§ **WHAT THE EXERCISE ASKS**
Give only the number of lines in the records that include "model".

(Stored dataset items)
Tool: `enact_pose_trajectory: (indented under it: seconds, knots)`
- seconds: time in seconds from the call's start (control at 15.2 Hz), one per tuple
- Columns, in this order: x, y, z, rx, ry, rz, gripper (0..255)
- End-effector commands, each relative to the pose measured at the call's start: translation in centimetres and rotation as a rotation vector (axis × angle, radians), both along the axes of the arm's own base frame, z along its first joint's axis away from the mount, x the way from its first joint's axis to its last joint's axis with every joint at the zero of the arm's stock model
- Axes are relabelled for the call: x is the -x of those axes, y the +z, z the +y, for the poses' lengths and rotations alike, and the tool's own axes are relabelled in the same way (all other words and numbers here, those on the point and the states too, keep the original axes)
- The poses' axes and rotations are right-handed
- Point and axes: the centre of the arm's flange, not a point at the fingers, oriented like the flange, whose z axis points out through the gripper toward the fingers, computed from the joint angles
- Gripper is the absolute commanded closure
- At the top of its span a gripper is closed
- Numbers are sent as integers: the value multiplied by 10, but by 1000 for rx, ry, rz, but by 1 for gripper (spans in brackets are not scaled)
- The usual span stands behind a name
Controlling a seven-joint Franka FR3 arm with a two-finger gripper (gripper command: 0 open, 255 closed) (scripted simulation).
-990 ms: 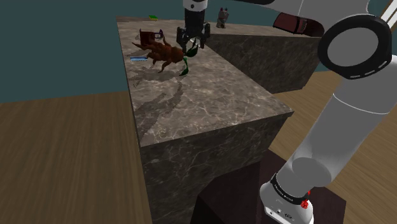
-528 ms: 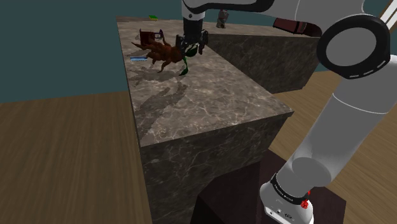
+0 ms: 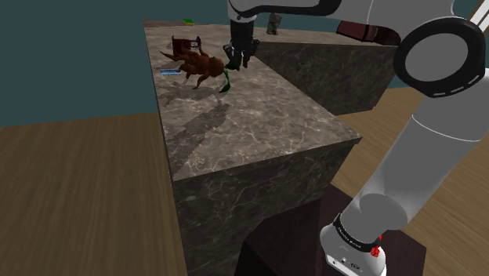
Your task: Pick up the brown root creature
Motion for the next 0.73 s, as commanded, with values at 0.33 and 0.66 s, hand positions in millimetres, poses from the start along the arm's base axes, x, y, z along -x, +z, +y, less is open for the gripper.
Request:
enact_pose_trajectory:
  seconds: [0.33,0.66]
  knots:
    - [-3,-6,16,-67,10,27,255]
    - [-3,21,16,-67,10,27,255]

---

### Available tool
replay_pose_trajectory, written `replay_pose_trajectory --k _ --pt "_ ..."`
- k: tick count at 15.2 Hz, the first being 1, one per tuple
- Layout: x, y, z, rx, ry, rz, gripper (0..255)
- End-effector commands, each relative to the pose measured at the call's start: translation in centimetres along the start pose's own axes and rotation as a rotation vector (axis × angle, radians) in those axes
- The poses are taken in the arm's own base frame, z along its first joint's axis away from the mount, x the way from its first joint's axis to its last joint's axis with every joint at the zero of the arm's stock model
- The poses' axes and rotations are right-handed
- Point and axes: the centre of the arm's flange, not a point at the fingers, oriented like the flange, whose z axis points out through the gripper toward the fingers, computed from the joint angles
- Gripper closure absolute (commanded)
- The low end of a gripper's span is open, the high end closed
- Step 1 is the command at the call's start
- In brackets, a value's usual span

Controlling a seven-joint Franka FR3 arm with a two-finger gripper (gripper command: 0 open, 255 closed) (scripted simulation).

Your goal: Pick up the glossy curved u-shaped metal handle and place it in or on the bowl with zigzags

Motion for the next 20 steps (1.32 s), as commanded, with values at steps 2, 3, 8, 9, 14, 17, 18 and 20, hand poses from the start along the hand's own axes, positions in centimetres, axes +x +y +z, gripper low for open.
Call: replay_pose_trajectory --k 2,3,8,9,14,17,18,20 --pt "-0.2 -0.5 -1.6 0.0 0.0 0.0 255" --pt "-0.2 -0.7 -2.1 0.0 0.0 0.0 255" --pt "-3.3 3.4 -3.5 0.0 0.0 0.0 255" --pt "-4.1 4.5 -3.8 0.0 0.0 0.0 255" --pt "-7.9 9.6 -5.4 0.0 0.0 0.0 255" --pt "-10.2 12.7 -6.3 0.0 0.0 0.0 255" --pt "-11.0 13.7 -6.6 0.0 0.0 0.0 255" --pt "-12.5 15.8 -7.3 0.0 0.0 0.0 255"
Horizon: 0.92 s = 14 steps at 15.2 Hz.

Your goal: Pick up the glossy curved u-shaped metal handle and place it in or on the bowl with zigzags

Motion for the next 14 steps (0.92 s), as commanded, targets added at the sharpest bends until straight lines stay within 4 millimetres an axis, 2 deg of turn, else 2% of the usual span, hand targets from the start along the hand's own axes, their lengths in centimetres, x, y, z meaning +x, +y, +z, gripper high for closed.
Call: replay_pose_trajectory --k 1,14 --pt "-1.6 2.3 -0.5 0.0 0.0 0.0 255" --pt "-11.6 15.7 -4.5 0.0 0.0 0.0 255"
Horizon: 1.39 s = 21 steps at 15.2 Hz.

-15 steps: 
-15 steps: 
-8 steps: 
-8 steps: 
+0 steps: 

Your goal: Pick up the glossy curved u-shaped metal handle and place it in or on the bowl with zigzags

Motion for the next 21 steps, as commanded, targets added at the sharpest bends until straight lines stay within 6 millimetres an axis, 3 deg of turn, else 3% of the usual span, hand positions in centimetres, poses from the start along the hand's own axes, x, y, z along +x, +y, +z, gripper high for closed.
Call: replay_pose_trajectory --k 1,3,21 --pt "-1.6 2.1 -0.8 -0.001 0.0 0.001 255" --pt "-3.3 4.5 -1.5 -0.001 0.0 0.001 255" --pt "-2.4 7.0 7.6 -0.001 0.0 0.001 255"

§ **RESULT OF THE TASK**
2